Laboratory investigations:
- routine laboratory investigations such as haemoglobin, TLC, DLC, ESR, blood sugar, complete urine and stool examination should be carried out in each case.
- microbiological investigations. These studies are essential to identify causative organism, confirm the diagnosis and guide the treatment to be instituted. Material for such investigations is obtained by scraping the base and margins of the corneal ulcer (under local anaesthesia, using 2 percent xylocaine) with the help of a modified Kimura spatula or by simply using the bent tip of a 20 gauge hypodermic needle. T
The most important thing is to diagnose witch of many reasons coused keratitis – classification is above. Keratitis may be confused with acute glaucoma, anterior uveitis or conjunctivitis.
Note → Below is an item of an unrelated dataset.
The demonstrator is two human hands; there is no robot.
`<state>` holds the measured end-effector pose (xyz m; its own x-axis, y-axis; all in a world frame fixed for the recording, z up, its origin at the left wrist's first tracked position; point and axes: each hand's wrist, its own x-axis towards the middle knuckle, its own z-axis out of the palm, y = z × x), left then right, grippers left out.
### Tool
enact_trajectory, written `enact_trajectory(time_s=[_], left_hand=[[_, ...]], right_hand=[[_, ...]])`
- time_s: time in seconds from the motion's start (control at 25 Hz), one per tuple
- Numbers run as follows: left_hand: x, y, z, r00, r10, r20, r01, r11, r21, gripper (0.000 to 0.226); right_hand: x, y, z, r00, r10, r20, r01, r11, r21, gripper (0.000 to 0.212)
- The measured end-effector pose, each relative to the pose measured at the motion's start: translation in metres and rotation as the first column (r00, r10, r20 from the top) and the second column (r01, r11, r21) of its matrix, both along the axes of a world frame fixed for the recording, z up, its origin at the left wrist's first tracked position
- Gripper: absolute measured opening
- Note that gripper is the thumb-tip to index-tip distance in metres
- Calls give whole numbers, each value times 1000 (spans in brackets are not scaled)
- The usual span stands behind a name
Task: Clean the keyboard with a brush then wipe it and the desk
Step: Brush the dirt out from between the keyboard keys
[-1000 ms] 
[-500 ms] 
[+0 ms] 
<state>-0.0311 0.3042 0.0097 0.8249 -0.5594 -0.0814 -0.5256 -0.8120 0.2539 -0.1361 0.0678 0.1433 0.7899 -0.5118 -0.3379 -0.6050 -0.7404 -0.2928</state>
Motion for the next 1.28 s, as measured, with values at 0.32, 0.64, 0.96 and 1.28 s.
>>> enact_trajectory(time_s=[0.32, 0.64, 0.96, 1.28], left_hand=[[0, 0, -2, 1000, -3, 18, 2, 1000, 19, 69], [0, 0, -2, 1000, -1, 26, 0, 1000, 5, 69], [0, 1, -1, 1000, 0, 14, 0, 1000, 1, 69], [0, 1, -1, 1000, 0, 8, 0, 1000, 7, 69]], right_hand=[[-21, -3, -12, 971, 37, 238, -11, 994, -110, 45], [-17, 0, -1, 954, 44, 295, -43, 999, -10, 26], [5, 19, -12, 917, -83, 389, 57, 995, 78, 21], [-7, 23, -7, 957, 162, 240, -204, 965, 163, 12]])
Treatment of uncomplicated corneal ulcer
Bacterial corneal ulcer is a vision threatening condition and demands urgent treatment by identification and eradication of causative bacteria. Treatment of corneal ulcer can be discussed under three headings:
1. The specific treatment
Topical antibiotics. Initial therapy (before results of culture and sensitivity are available) should be with combination therapy to cover both gram-negative and gram-positive organisms. It is preferable to start fortified gentamycin (14mg/ml) or fortified tobramycin (14mg/ml) eyedrops along with fortified cephazoline (50mg/ml), every ½ to one hour for first few days and then reduced to 2 hourly.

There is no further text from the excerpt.